Shang Tang also announced a strict discipline on the battlefield. After Shang Tang’s oath was taken, the Shang army’s morale was greatly boosted and they all expressed their willingness to fight to the death against the Xia army.

The Duel of Mingjo

After taking the oath, Shang Tang chose 70 cars and 6,000 death squads to unite the armies of various countries, and took a strategic detour to the west of the summer capital to raid the summer capital.
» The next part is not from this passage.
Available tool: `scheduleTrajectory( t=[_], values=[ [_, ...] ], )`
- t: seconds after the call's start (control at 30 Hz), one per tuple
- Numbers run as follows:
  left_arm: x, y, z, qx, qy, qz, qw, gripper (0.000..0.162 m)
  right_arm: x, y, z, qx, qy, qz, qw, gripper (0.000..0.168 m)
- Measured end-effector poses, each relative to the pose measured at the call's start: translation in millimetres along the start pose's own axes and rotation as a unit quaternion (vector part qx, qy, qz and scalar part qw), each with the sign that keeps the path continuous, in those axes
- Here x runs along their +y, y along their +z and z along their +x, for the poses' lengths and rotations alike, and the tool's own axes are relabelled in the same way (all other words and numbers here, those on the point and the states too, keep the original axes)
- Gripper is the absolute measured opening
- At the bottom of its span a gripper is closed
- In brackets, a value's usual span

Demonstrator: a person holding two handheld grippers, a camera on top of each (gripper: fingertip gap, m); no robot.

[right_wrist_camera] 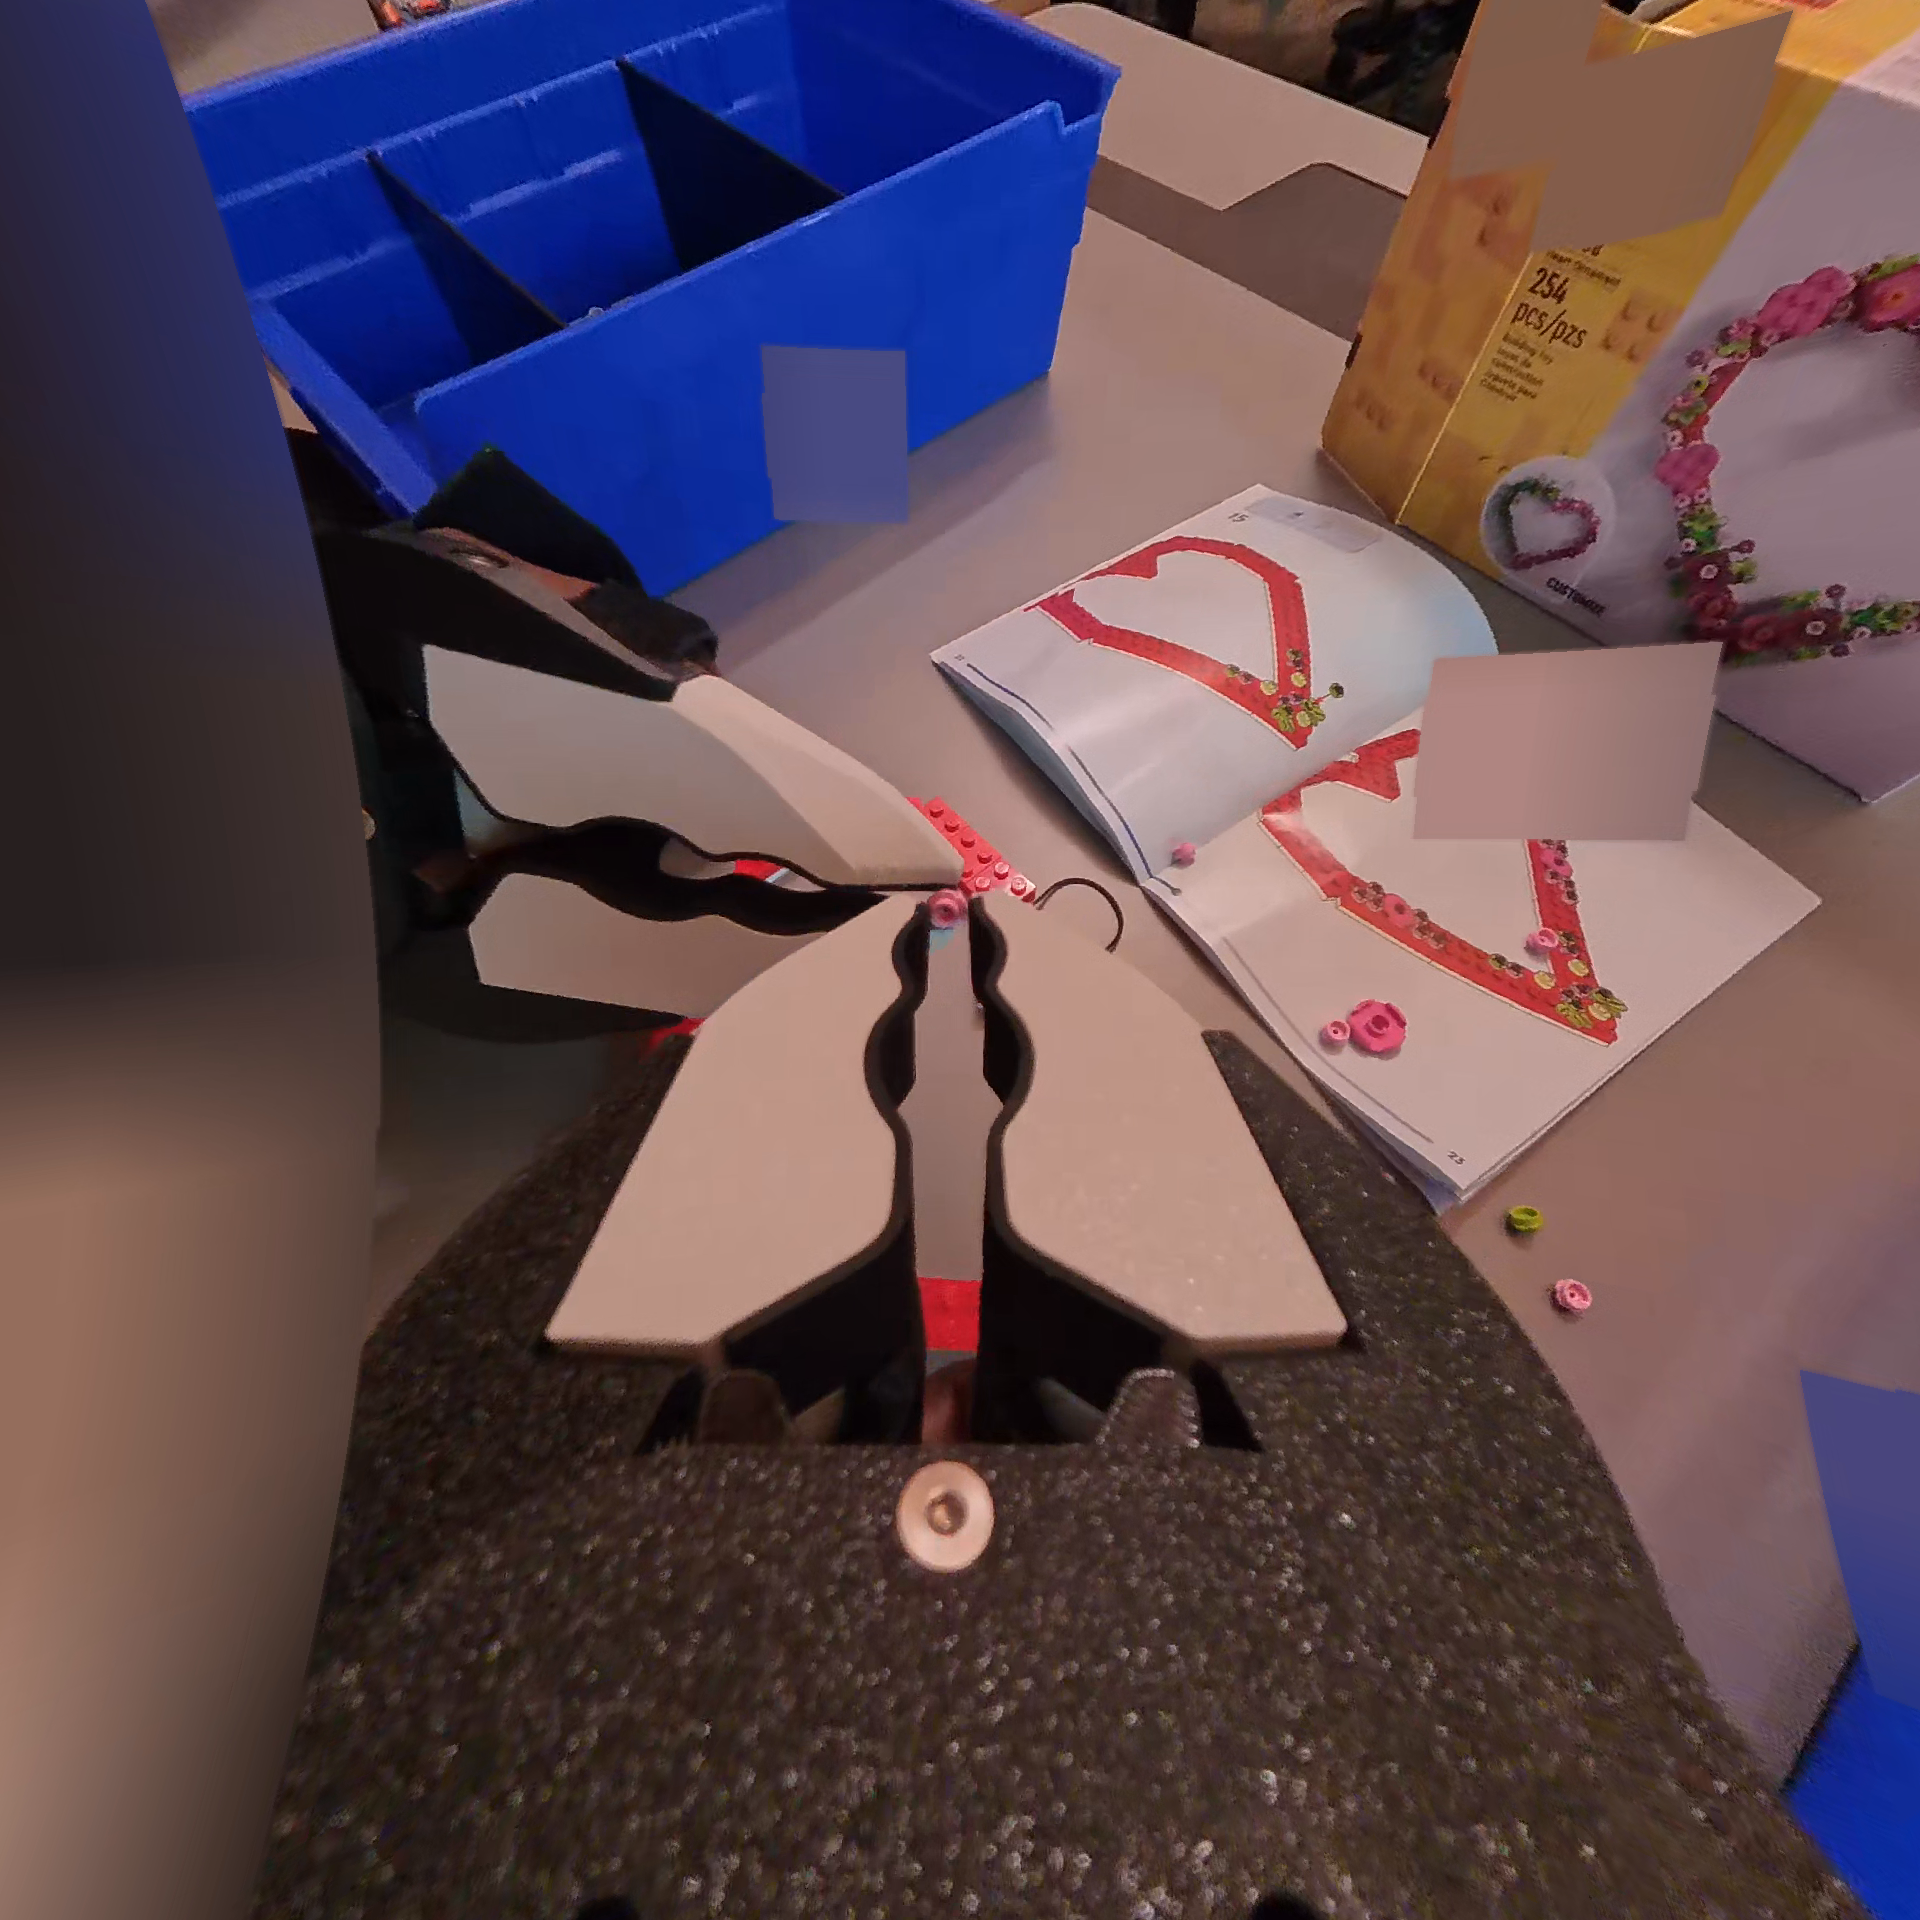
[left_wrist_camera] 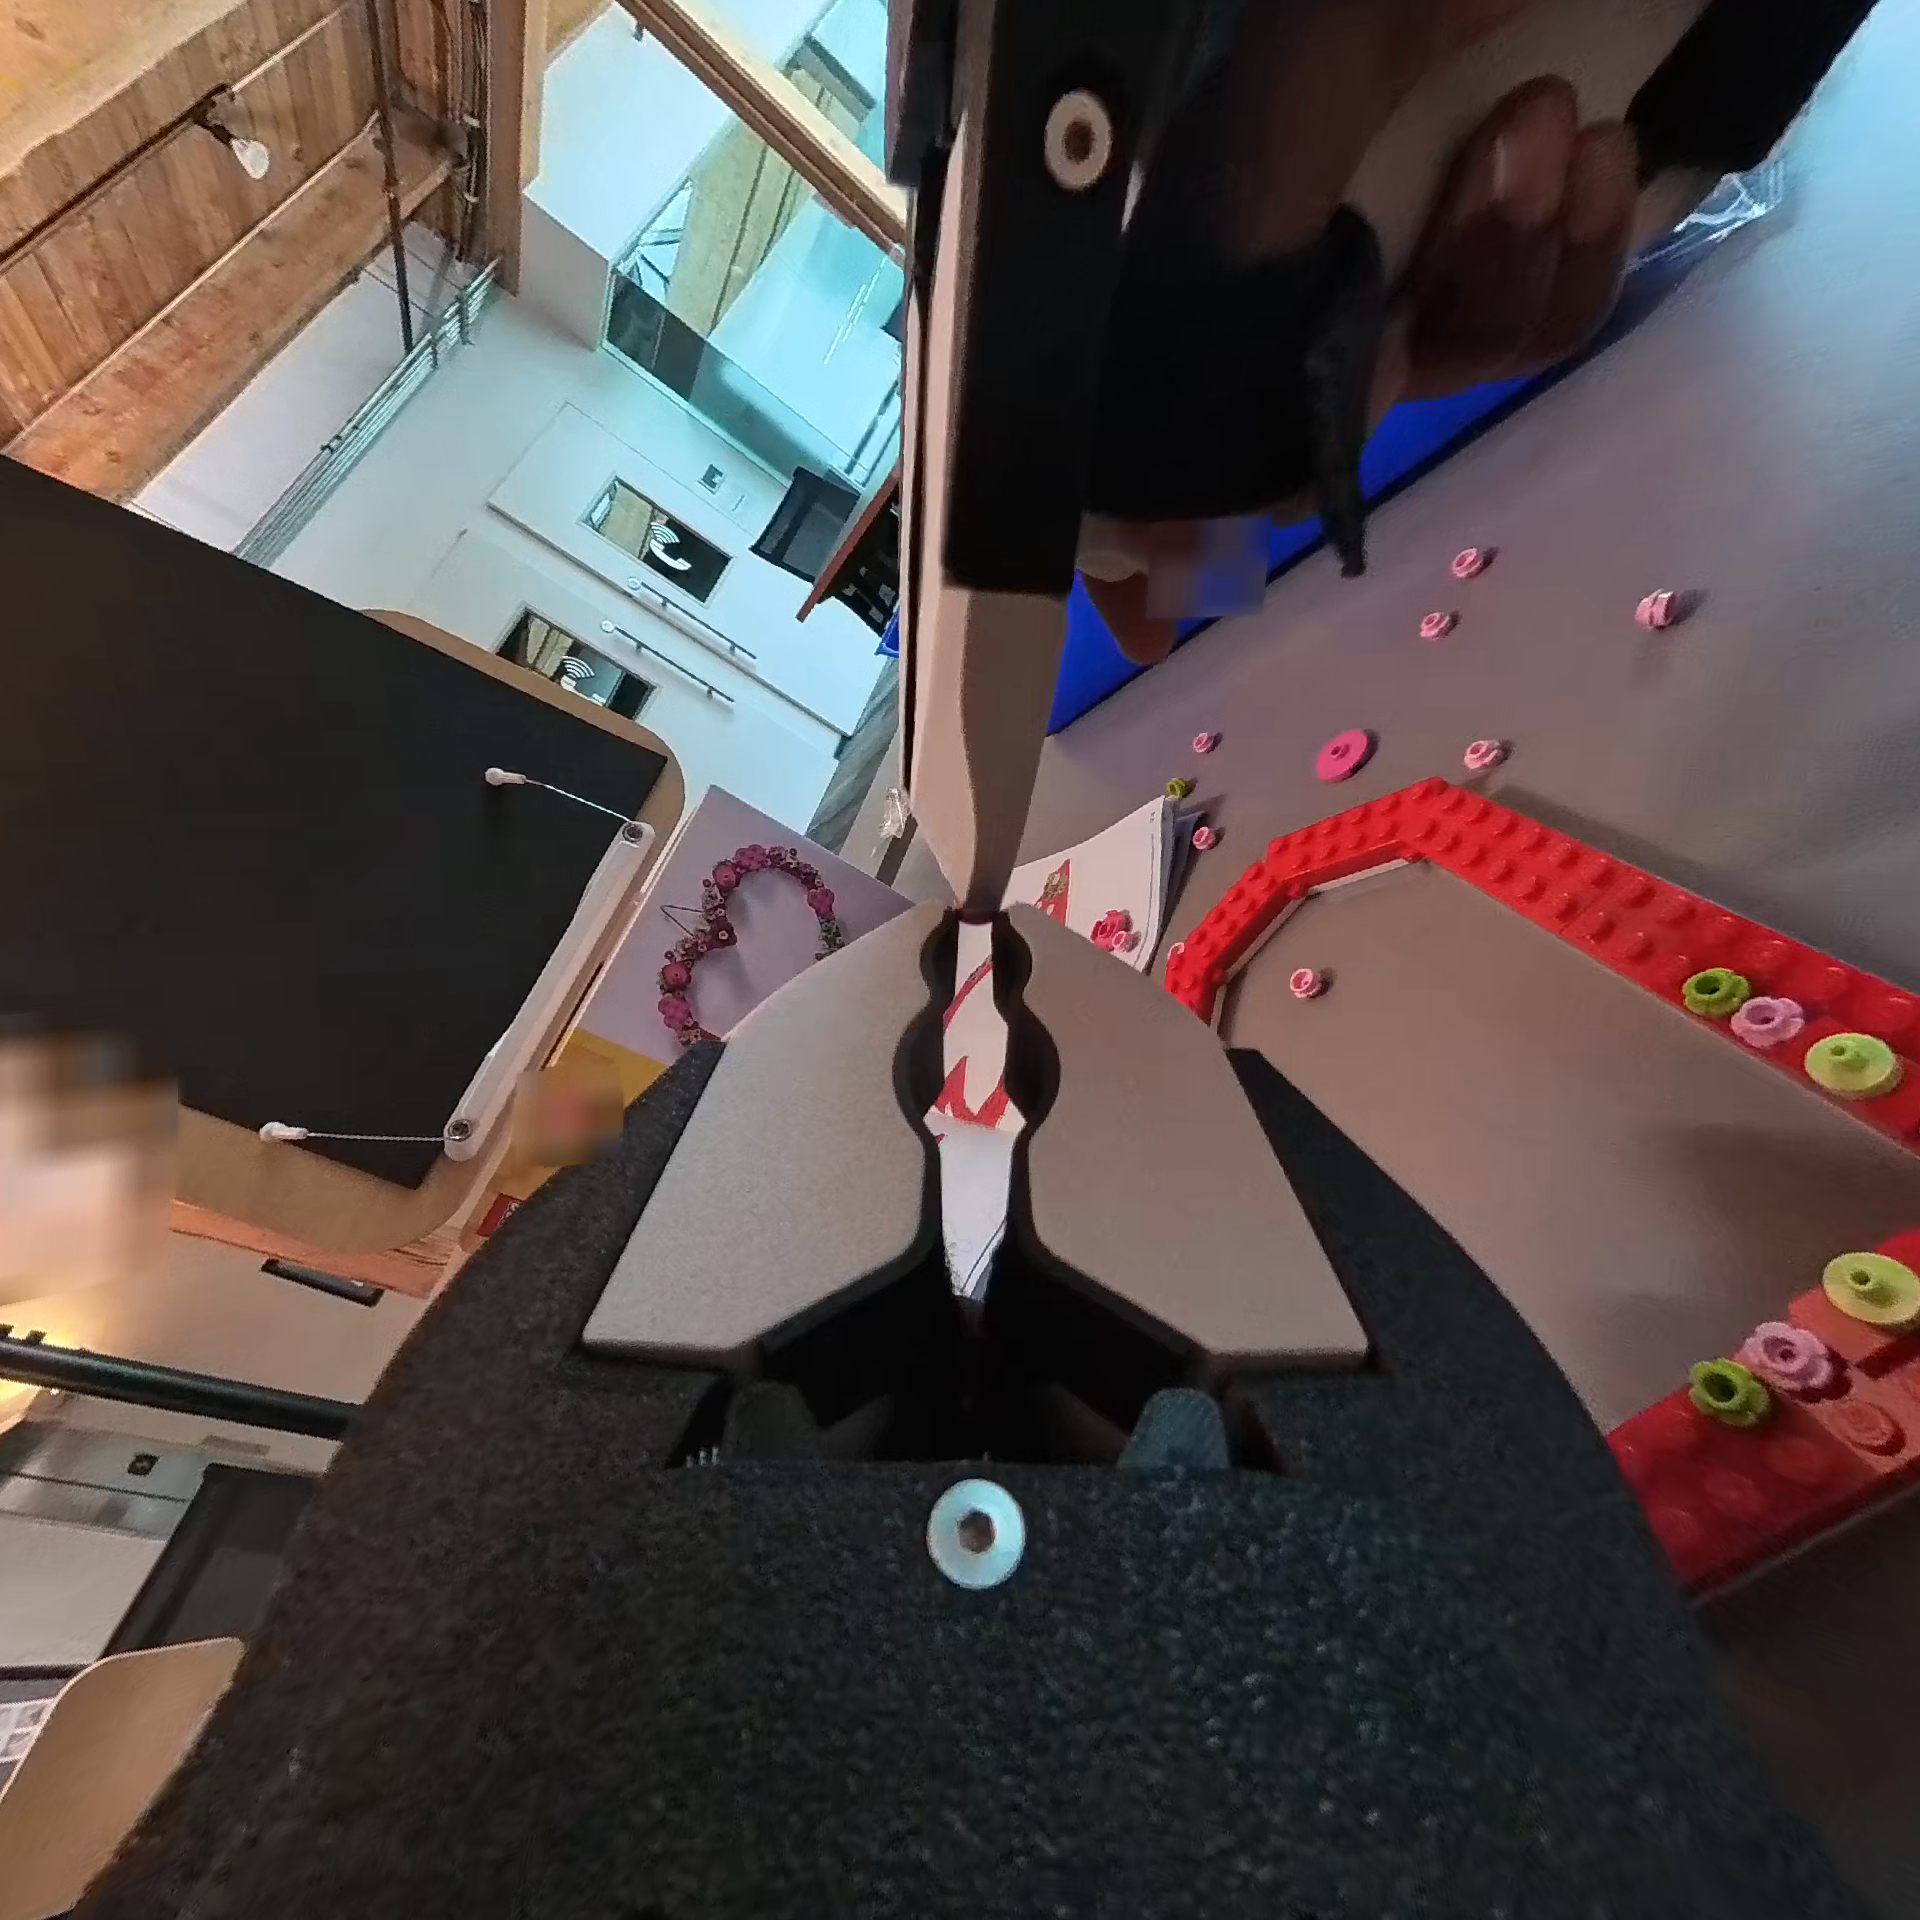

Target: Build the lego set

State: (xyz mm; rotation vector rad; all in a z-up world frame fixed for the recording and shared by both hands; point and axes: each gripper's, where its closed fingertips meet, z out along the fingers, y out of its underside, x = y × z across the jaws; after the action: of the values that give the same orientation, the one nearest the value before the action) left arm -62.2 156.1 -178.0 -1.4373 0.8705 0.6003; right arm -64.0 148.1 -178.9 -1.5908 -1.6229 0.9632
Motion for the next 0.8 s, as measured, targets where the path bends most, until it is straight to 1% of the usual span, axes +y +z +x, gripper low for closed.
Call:
scheduleTrajectory(
  t=[0.27,0.43,0.53,0.57,0.6,0.67,0.73,0.8],
  values=[
    [0.0,-0.4,2.3,0.004,0.011,-0.002,1.000,0.005,1.9,1.4,-1.0,-0.002,0.002,-0.004,1.000,0.005],
    [-3.0,-0.2,2.9,0.010,-0.014,0.007,1.000,0.006,2.0,-1.2,-1.0,-0.014,0.009,0.002,1.000,0.004],
    [1.4,0.8,0.2,0.000,-0.020,-0.006,1.000,0.018,3.7,-8.0,4.6,-0.012,0.017,0.002,1.000,0.004],
    [5.0,0.7,-0.6,0.002,-0.025,-0.014,1.000,0.020,5.6,-12.4,6.6,-0.014,0.019,-0.002,1.000,0.004],
    [8.8,0.5,-0.3,0.010,-0.039,-0.021,0.999,0.020,10.2,-16.9,7.0,-0.020,0.018,-0.013,1.000,0.004],
    [14.3,-1.2,4.4,0.044,-0.095,-0.032,0.994,0.018,30.8,-24.8,5.4,-0.037,0.008,-0.068,0.997,0.004],
    [19.9,-5.0,17.0,0.107,-0.161,-0.051,0.980,0.014,54.9,-30.9,2.6,-0.051,-0.008,-0.130,0.990,0.004],
    [26.9,-10.8,29.2,0.163,-0.212,-0.076,0.961,0.008,71.6,-33.3,-9.2,-0.083,-0.013,-0.169,0.982,0.004]
  ],
)
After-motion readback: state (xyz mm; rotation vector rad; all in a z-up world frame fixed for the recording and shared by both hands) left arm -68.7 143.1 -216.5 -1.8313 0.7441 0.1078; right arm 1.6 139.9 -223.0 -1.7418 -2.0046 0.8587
On the day of the battle between the two armies in Mingtiao, it was in the weather of heavy thunderstorm, the Shang army did not avoid the thunderstorm and fought bravely, the Xia army was defeated and retreated. Xia Jie see defeat is unmanageable, led 500 remnants of the army fled to the east to the Sanjiang (now Dingtao north of Shandong Province). Sanjiu is a square state of the Xia Dynasty, see Xia Jie defeated and fled, immediately set up an army to protect Xia Jie, and threatened to fight a battle with Shang Tang. Shang Tang and Yi Yin saw Xia Jie defected to the three Kingdoms, immediately waved the army east. The Shang army and the Three Kingdoms army engaged in a battle at Chenger (north of Wenshang in Shandong Province), and the Shang army defeated the Three Kingdoms army and captured the precious stones and property of the Three Kingdoms. When Xia Jie saw that the Three Kingdoms were destroyed by Shang Tang again, he fled south with 500 remnants of his army.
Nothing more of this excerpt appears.